Task to carry out – Select and reproduce each line of the listing below that bears the string "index".
-- Opening Marker --
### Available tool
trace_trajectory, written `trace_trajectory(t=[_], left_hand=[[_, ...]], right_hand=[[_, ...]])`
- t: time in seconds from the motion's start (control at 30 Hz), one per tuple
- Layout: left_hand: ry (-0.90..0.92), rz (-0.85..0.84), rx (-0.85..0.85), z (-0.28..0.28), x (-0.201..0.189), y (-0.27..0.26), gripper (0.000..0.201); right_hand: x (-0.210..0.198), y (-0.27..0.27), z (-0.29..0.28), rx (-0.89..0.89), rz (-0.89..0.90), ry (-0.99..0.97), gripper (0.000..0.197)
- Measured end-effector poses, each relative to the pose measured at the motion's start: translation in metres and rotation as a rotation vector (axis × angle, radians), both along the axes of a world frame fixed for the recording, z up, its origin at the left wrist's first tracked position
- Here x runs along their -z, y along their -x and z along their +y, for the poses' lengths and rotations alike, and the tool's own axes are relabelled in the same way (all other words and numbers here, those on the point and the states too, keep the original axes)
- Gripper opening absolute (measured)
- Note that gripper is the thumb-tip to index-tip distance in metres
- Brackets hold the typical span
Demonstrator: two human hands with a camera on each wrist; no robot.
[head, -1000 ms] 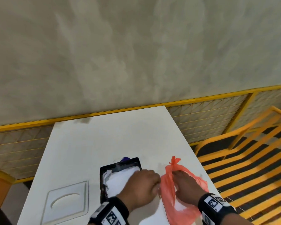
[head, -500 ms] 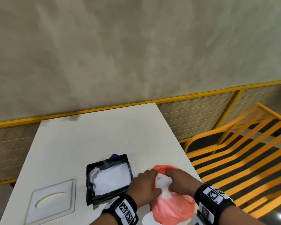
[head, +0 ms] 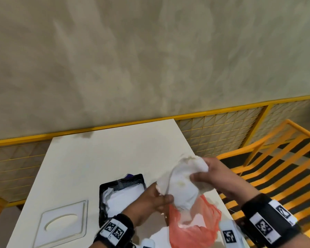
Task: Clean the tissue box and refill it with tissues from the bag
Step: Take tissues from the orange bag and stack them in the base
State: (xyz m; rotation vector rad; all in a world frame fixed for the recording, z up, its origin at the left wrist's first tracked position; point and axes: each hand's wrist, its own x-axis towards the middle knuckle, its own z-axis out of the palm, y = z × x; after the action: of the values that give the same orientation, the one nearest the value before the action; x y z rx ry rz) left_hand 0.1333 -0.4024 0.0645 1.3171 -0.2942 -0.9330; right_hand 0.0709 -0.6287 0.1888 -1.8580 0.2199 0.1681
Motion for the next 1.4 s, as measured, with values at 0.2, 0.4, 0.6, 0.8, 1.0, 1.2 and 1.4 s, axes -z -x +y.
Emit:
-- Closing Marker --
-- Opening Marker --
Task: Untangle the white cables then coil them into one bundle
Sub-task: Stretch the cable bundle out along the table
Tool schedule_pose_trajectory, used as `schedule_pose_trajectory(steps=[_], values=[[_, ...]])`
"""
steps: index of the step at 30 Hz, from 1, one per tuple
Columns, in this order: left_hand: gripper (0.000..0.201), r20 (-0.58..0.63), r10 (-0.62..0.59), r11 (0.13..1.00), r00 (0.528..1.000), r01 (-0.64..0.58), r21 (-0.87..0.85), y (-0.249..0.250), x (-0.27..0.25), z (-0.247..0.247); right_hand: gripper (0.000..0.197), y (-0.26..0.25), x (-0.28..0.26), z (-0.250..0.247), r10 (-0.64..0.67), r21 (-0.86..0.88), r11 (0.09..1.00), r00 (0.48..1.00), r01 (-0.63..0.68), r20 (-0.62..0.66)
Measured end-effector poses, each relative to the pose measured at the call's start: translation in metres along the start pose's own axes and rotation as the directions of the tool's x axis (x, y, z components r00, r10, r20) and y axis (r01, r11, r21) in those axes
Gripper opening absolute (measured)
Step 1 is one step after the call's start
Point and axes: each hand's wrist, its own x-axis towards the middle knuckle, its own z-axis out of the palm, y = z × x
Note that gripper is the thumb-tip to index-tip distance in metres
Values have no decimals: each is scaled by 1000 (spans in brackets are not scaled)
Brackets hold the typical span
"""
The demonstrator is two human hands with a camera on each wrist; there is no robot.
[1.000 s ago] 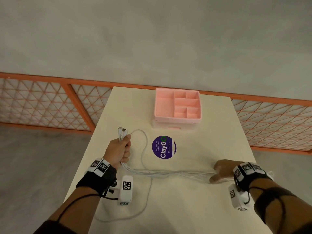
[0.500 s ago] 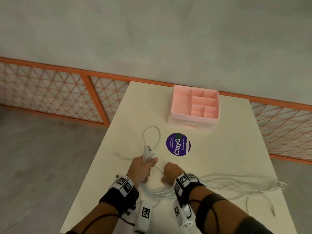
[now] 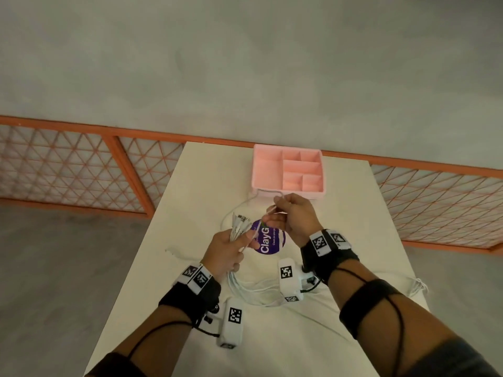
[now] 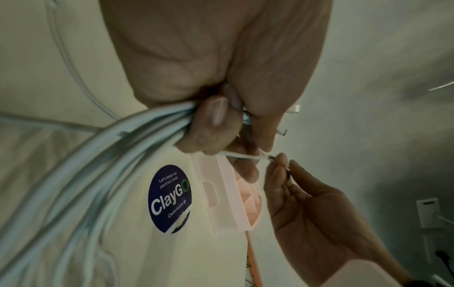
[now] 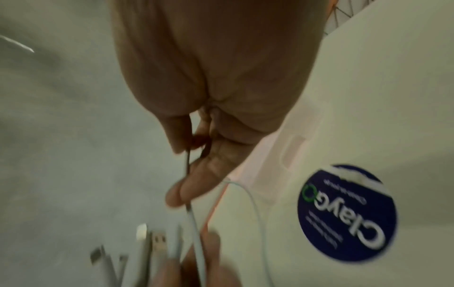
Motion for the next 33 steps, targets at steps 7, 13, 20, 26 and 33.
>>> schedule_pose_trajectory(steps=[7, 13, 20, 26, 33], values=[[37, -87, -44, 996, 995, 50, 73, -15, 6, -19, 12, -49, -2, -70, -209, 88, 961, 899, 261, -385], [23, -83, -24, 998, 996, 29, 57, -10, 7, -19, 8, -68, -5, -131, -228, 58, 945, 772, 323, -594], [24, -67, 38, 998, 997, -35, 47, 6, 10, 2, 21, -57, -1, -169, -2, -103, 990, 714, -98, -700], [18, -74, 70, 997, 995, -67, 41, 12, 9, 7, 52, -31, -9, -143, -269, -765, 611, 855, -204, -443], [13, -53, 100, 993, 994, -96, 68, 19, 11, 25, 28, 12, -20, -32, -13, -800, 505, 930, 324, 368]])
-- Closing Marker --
Response below –
- Note that gripper is the thumb-tip to index-tip distance in metres
steps: index of the step at 30 Hz, from 1, one per tuple
Note that gripper is the thumb-tip to index-tip distance in metres

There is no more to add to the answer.